Aristotle’s sage advice to improve Data Science in Global Health
Aristotle, the legendary Greek philosopher, has some advice for anyone trying to use data science in global health.
It is the mark of an educated mind to rest satisfied with the degree of precision which the nature of the subject admits and not to seek exactness where only an approximation is possible.
Here are 3 reasons why this quote is so insightful.
Reason 1. The nature of your subject determines how precisely you can analyze it
Healthcare delivery in general, and in global health in particular, is hard to measure precisely. If you’ve ever tried to conduct a quality improvement project, you know what I mean. The project starts off trying to improve a health outcome (e.g. “improve asthma control”), but health states are never easily captured and instead a process measure is used (“improved inhaler adherence to improve asthma control”). The further away what you want to measure is from what you can measure, the more imprecise you will be. By itself, this imprecision doesn’t prevent good analyses, but good analyses can only be done if you understand this problem.

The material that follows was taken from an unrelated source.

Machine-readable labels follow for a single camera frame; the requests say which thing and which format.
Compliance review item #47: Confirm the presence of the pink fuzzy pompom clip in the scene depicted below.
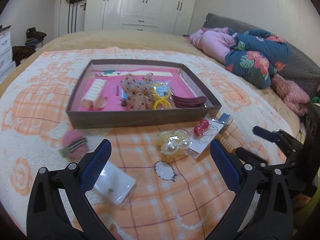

Reason 2. Design analysis to accommodate imprecision
Imprecision is the rule and not the exception, but there are things you can do to combat it. Measure variables as continuously as possible because more information is contained in continuous variables (continuous > ordinal > binary). Make sure you have enough observations to have any hope of answering the question. Learn about “directed acyclic graphs” and use them to identify which variables you need to reduce confounding and increase the precision of your analysis. These will help to maximize both the accuracy and precision of your analysis.
Reason 3. Don’t overfit your insights to the imprecise data
Overfitting is a major problem to avoid not only when developing statistical models, but also with any analysis of imprecise data. For example, a systolic blood pressure in a 2-year-old child may be measured as 140 (super high), but a wise doctor does not react urgently to it because 2-year-olds often scream like the world is ending when the blood pressure cuff squeezes their arm. The wise doctor will understand the context (was the child screaming?) and gather more data (retake the blood pressure when the kid is calm). If the doctor had immediately given medicine to reduce the blood pressure, she would have overfit her response to the data. The same is true for many analyses in global health. The data will be noisy, tune your insights and actions accordingly.
Aristotle may have lived in 350 BC, but his ancient wisdom can inform data science practice today. His insight has endured through the ages because it makes a fundamental point about how we learn from data in the presence of uncertainty. Anyone engaged in learning from data would do well to listen.